--- INFORMATION PROVIDED Enclosed Below ---
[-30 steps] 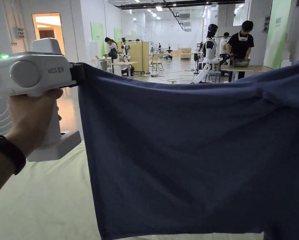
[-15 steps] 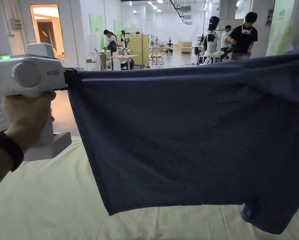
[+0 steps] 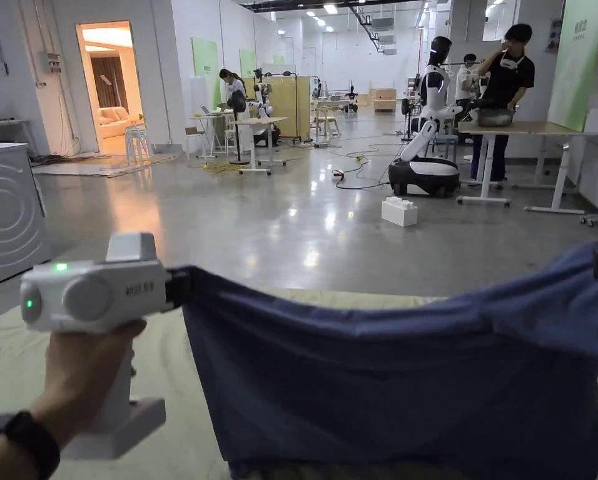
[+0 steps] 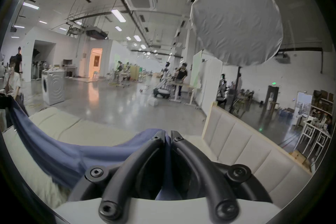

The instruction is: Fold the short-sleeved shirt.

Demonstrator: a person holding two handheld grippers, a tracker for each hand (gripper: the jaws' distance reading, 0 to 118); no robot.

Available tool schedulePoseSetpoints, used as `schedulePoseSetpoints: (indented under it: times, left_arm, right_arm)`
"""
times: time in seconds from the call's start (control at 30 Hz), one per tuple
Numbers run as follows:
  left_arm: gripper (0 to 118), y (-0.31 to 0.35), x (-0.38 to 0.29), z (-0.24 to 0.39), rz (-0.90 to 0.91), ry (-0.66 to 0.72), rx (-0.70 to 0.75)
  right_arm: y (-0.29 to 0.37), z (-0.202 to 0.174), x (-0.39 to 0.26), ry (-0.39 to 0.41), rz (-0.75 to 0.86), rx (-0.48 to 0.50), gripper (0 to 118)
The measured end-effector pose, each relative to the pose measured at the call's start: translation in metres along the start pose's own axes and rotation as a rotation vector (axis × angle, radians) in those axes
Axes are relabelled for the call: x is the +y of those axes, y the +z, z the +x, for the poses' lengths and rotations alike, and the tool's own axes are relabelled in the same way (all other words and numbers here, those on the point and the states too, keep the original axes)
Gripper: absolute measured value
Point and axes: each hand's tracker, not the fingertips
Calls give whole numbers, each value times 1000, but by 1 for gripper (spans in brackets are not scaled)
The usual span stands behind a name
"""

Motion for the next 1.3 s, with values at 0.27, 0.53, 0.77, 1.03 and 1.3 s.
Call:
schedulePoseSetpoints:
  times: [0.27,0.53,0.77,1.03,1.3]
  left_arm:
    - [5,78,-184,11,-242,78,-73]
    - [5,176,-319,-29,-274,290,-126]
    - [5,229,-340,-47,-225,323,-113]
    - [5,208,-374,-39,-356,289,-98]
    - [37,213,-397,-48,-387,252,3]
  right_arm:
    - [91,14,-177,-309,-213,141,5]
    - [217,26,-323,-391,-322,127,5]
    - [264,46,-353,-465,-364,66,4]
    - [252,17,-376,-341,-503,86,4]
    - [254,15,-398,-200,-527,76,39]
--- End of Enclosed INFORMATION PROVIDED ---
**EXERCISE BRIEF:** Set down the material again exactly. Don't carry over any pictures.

**TASK RESULT:**
[-30 steps] 
[-15 steps] 
[+0 steps] 
[+0 steps] 

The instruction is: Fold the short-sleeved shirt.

Demonstrator: a person holding two handheld grippers, a tracker for each hand (gripper: the jaws' distance reading, 0 to 118); no robot.

Available tool schedulePoseSetpoints, used as `schedulePoseSetpoints: (indented under it: times, left_arm, right_arm)`
"""
times: time in seconds from the call's start (control at 30 Hz), one per tuple
Numbers run as follows:
  left_arm: gripper (0 to 118), y (-0.31 to 0.35), x (-0.38 to 0.29), z (-0.24 to 0.39), rz (-0.90 to 0.91), ry (-0.66 to 0.72), rx (-0.70 to 0.75)
  right_arm: y (-0.29 to 0.37), z (-0.202 to 0.174), x (-0.39 to 0.26), ry (-0.39 to 0.41), rz (-0.75 to 0.86), rx (-0.48 to 0.50), gripper (0 to 118)
The measured end-effector pose, each relative to the pose measured at the call's start: translation in metres along the start pose's own axes and rotation as a rotation vector (axis × angle, radians) in those axes
Axes are relabelled for the call: x is the +y of those axes, y the +z, z the +x, for the poses' lengths and rotations alike, and the tool's own axes are relabelled in the same way (all other words and numbers here, those on the point and the states too, keep the original axes)
Gripper: absolute measured value
Point and axes: each hand's tracker, not the fingertips
Calls give whole numbers, each value times 1000, but by 1 for gripper (spans in brackets are not scaled)
The usual span stands behind a name
"""

Motion for the next 1.3 s, with values at 0.27, 0.53, 0.77, 1.03 and 1.3 s.
Call:
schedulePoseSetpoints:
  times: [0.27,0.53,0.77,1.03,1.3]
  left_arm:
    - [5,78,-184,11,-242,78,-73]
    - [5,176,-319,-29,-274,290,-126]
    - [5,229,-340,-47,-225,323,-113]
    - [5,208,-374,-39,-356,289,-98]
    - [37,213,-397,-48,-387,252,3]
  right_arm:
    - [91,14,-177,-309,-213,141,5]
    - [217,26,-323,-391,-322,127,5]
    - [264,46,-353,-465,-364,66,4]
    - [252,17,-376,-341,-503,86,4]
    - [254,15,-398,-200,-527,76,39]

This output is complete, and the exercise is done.